__What you need to do__. For the word "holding", return each line of the data in which it occurs.

________

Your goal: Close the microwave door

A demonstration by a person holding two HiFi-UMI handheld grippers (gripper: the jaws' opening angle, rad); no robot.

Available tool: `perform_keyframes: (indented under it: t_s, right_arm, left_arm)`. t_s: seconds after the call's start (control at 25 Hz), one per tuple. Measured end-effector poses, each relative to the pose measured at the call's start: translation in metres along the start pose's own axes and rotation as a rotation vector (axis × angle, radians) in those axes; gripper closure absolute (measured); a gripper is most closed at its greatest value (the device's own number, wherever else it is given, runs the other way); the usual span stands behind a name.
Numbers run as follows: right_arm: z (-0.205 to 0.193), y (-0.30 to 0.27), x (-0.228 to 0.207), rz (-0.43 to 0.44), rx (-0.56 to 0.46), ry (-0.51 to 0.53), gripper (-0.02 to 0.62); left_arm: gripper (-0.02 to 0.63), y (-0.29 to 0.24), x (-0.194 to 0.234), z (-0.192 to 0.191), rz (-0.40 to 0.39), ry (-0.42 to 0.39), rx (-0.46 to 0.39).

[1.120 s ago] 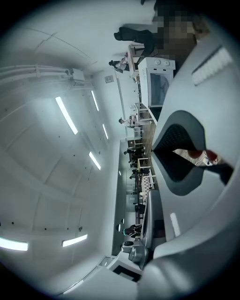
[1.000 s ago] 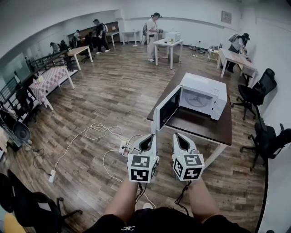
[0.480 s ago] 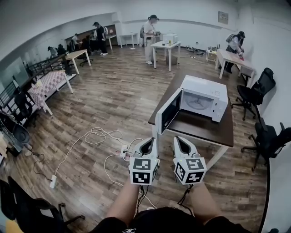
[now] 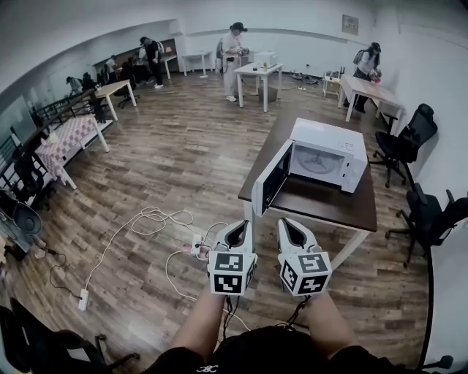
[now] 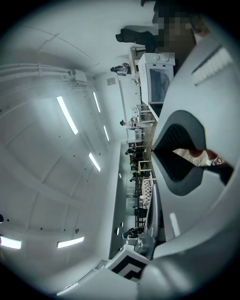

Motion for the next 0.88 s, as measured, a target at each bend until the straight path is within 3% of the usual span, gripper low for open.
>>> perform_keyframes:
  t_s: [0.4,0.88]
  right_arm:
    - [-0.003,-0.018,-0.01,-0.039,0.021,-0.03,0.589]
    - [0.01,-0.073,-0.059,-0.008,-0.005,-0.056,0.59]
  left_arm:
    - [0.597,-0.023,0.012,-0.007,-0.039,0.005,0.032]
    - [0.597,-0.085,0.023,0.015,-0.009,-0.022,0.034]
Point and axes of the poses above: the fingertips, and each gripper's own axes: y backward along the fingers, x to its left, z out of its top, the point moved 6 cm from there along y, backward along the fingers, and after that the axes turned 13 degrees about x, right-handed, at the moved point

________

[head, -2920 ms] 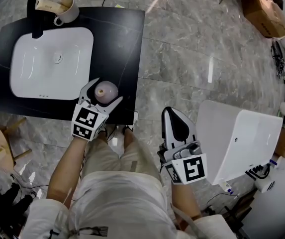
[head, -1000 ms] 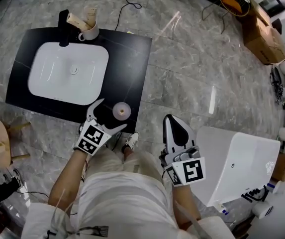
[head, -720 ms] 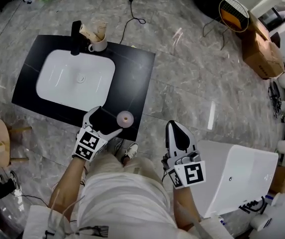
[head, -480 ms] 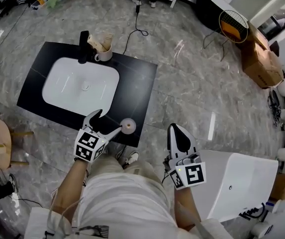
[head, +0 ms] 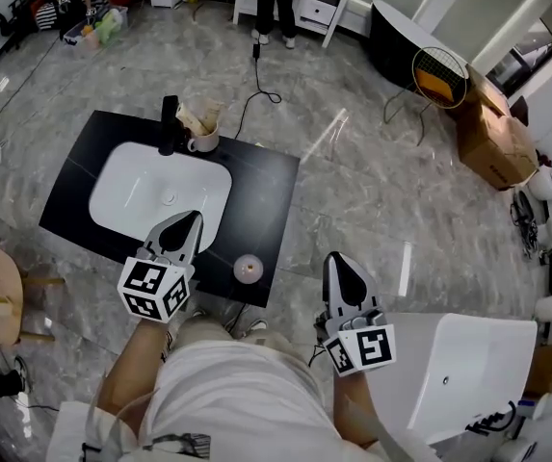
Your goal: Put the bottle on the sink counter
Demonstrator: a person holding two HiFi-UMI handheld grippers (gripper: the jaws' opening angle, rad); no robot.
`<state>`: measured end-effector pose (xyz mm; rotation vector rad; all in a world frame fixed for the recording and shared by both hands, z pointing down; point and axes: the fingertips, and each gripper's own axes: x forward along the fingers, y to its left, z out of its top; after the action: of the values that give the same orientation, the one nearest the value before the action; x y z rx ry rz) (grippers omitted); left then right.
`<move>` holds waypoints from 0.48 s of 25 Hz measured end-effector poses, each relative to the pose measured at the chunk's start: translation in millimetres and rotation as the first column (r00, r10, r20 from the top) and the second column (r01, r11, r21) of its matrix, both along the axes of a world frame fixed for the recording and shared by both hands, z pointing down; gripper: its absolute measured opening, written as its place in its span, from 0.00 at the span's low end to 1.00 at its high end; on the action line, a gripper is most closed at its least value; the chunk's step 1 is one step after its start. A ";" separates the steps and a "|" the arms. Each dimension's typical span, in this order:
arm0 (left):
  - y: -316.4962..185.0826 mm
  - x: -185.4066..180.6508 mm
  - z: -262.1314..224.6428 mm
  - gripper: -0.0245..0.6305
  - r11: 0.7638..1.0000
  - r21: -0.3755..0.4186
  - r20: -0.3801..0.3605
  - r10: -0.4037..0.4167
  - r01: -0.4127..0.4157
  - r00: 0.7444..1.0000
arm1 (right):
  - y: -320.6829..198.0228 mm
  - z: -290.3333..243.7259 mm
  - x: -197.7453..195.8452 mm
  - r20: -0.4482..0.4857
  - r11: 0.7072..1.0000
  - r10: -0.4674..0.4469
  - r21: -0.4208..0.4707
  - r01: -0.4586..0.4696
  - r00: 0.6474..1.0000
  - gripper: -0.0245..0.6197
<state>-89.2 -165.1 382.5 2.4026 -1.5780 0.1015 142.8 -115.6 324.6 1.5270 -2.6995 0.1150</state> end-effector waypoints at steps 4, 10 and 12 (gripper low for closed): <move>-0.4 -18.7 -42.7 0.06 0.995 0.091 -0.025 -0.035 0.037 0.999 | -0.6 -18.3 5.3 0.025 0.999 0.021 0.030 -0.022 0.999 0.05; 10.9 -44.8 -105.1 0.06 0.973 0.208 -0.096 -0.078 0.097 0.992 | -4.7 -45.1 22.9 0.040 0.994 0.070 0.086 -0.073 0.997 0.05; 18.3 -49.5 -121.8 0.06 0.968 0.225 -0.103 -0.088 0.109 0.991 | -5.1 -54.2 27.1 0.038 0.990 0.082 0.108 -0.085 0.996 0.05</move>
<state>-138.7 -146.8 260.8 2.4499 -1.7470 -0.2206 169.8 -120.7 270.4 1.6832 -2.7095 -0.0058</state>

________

__Reply__.
A demonstration by a person holding two HiFi-UMI handheld grippers (gripper: the jaws' opening angle, rad); no robot.
Demonstrator: a person holding two HiFi-UMI handheld grippers (gripper: the jaws' opening angle, rad); no robot.

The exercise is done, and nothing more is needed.